Qcells has announced a European perovskite-silicon tandem initiative as part of the recently launched “Pepperoni” project consortium supported by the EU and Swiss governments. Fabian Fertig, Qcells’ global director of research and development for wafers and cells, says the pilot line at the company’s Thalheim plant in Germany is identifying and addressing barriers to entry for tandem solar cells.
“Reliability remains a key challenge for the commercialization of perovskite-silicon tandem solar cells and modules,” says Fertig. “Although significant progress has been made in improving stability and durability, further work is needed to reach a level sufficient to be competitive with existing silicon-based products. 17 European partners are involved in the multi-year Pepperoni project… The benefits of this project will hopefully be felt by the entire European solar industry.”
In France, module manufacturer Voltec Solar is working on perovskite-silicon tandem research together with the Institut Photovoltaïque d’Ile-de-France (IPVF).

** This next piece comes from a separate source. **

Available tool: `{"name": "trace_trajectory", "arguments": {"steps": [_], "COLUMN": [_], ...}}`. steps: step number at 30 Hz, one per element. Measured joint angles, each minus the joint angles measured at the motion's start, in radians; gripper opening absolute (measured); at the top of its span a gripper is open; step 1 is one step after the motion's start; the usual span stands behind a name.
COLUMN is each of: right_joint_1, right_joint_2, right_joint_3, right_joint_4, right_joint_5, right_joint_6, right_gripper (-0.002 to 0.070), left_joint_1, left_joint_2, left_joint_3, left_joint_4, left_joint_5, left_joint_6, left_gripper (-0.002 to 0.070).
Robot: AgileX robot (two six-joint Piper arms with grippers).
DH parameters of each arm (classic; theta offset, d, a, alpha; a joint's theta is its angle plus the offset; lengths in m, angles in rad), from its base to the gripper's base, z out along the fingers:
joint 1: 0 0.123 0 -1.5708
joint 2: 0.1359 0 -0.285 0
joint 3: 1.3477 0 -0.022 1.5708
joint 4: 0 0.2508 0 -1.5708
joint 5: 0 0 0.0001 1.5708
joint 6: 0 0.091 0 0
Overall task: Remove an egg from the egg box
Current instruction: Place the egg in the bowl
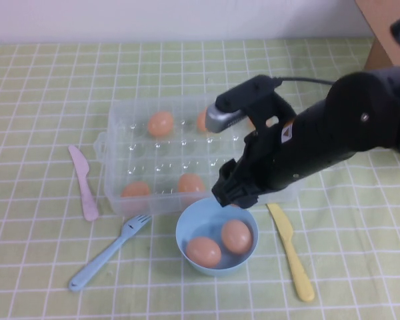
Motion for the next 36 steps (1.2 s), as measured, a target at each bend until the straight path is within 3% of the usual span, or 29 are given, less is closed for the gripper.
{"name": "trace_trajectory", "arguments": {"steps": [13, 22, 32, 36], "right_joint_1": [0.000, 0.000, 0.000, 0.000], "right_joint_2": [0.113, 0.167, 0.201, 0.201], "right_joint_3": [0.026, 0.026, 0.026, 0.026], "right_joint_4": [0.055, 0.141, 0.385, 0.449], "right_joint_5": [-0.182, -0.165, -0.128, -0.111], "right_joint_6": [0.000, 0.000, -0.262, -0.293], "right_gripper": [0.0370, 0.0370, 0.0372, 0.0459], "left_joint_1": [0.000, 0.000, 0.000, 0.000], "left_joint_2": [0.000, 0.000, 0.000, 0.000], "left_joint_3": [0.000, 0.000, 0.000, 0.000], "left_joint_4": [0.000, 0.000, 0.000, 0.000], "left_joint_5": [0.000, 0.000, 0.000, 0.000], "left_joint_6": [0.000, 0.000, 0.000, 0.000], "left_gripper": [-0.0004, -0.0004, -0.0005, -0.0005]}}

Their France PV Industrie joint venture is working on four-terminal technology.
“The goal of our project is to achieve at least a 15 percent reduction in levelized cost of energy (LCOE) with this type of tandem panel compared to current silicon panels,” says IPVF CEO Roch Drozdowski-Strehl.

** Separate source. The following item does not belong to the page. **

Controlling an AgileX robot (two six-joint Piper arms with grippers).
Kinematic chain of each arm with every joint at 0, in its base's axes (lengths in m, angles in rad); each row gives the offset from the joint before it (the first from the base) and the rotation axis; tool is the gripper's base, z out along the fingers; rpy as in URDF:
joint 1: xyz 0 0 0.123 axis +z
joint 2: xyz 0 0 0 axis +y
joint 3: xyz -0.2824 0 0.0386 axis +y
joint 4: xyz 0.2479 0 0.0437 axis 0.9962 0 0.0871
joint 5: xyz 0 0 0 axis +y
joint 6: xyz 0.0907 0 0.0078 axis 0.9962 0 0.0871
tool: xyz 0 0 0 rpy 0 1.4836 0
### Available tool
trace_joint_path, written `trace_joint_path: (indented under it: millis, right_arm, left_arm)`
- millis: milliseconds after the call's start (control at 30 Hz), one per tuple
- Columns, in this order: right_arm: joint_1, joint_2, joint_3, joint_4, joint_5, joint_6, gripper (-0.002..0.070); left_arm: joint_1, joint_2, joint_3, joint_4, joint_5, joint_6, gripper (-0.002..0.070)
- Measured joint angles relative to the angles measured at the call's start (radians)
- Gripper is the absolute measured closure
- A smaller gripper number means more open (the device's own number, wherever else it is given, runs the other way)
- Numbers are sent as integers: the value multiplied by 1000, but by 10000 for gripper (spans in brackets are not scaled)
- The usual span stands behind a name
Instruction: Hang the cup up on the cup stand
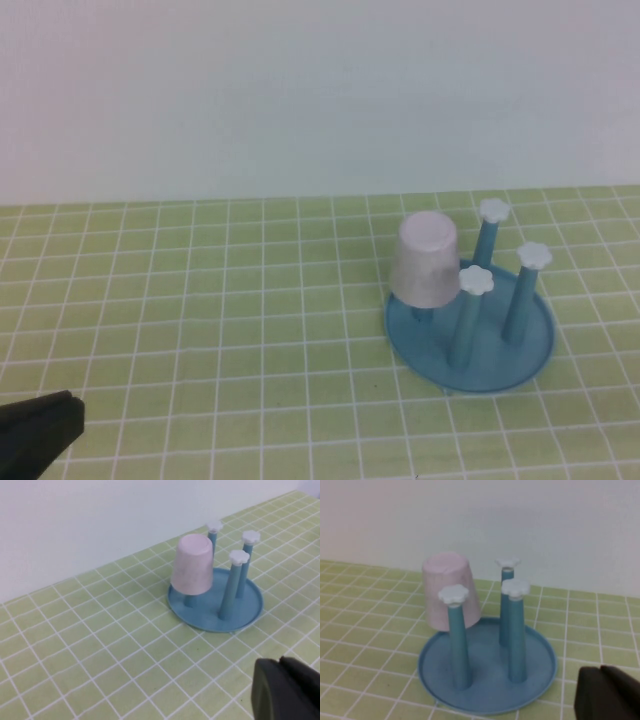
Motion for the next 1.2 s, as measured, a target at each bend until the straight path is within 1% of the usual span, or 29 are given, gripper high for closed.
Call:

Swiss heterojunction solar manufacturer Meyer Burger recently announced that it is working with local and German research groups to integrate perovskite-tandem technology into its production.
Supply chain development
Swedish equipment and technology business Evolar AB reported last year stability progress with 100 cm2 devices manufactured using its evaporative deposition process.
CEO and co-founder Mats Ljunggren confirms commercial interest in Evolar’s turnkey perovskite cell production line, which is combined with established silicon lines. “Inquiries come from all over the world,” he says. “Our sales team is currently preparing offers for pilot lines, where we will deliver both equipment and services that will help our customers get up.”
Founded in 2019, Evolar markets integrated cell and panel manufacturers and employs approximately 40 people, most of whom are process developers and equipment engineers.
Fluxim, a Swiss developer of characterization and modeling tools for emerging photovoltaics, also has a view on perovskite development. “On the research and development level of both academia and industry, I think Europe has an advantage with many strong research groups and institutions,” says Daniele Braga, the company’s sales manager.
“The next step is to focus on setting up production lines to maintain the current pole position,” says Frank A. Nüesch, Director of Functional Polymers at the Swiss Federal Laboratories for Materials Science and Technology. “Such a move would send signals to the extended value chain, including the chemical industry, to encourage it to work on the synthesis of the high-quality chemicals needed for the perovskite junction.”